The pioneering biologist E. O. Wilson wrote, “Nature holds the key to our aesthetic, cognitive, intellectual, and even spiritual satisfaction.” In the case of designed landscapes, we can observe natural patterns to provide models for satisfying gardens. Plants grow in communities. Like all biological organisms, they adapt in context. They seek equilibrium within the ecological stresses of their locale and among fellow organisms inhabiting the shared space. Robust systems can recover from natural disturbance. They are meant to weave together with a degree of dynamic harmony, such that their mutual existence better emulates a balanced state than any species can sustain on its own.

When a contrived landscape treats plants as lone islands in a sea of bare ground, nature will find a way to bridge the space between them. Even in such austere conditions as a dense Rhododendron thicket on a steep and rocky slope, moss, Galax, and the Rhododendrons’ own juvenile sprouts populate the earth. Ecologically, groundcover is the basis for restoring and nourishing a landscape. A planting bed with wide open spaces is vulnerable to erosion and presents a perfect breeding ground for weeds. The remedy is to increase the desirable members of the plant community. When a water-receptive landscape is well-populated with suitable plants, the concept of a rain garden is one of beauty and function—there is an elegance to how the system works in concert.

In their book “Planting in a Post-Wild World,” fundamental for anyone interested in the convergence between cultivated and wild spaces, Thomas Rainer and Claudia West elucidate these principles with sophistication and practical instruction. They advise against defining plants as individual objects and instead regard plants in groupings of interrelated species. Successful planting design layers species in accord with natural systems. It’s inspired by nature, then employs design principles to interpret, stylize and apply order to wilder themes. This isn’t the same as letting wildness take over. Rainer, being a successful landscape architect, draws on the aesthetics of fine gardens to navigate the intersection of ecology and horticulture.

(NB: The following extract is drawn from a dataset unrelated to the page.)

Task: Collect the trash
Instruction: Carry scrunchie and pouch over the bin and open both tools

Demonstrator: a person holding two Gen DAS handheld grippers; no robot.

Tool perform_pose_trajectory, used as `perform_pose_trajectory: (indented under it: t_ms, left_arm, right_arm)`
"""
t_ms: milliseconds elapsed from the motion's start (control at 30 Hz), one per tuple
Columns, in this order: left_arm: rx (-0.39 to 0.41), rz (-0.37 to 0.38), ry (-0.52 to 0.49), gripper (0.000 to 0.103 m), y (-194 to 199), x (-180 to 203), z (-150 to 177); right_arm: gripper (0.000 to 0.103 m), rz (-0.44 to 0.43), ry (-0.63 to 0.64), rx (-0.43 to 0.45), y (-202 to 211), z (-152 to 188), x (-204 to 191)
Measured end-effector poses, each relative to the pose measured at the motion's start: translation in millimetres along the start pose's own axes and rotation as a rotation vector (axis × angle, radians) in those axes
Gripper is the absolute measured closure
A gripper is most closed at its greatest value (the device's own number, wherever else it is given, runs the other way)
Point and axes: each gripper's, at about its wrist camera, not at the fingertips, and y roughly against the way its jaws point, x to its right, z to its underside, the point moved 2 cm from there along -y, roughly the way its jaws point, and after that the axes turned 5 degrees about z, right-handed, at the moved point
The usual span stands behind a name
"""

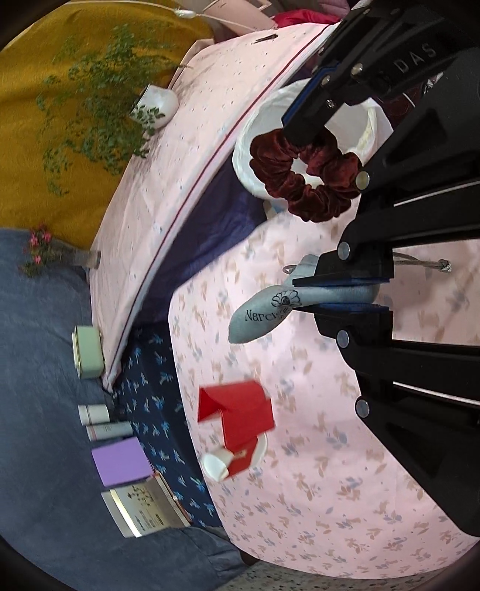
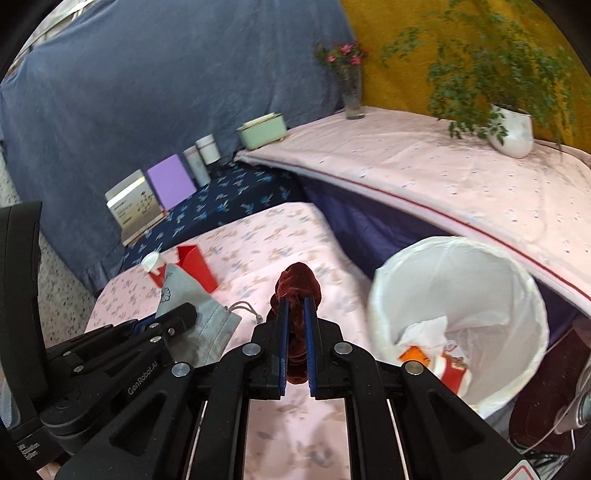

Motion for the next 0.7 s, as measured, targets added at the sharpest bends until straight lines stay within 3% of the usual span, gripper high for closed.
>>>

With these principles in mind, I’m taking a new approach this season. As I look around, feeling a bit invaded by rambunctious weeds and chastened by lilies I meant to stake before a big storm, I’m going to nod to them as teachers. In these precious days of late summer, I’ll reach high to cut some Vernonia and Joe Pye Weed for a vase, then look lower in search of asters or blue Gentian.  I’ll walk, and I’ll watch the ground layer, heeding the guidance of green sedges that sprout among rocks, of the ample cinnamon ferns that kindly rise to cover weedier species, and of the tight clasp of partridge berry vine as it hugs itself around gnarly old poplar roots.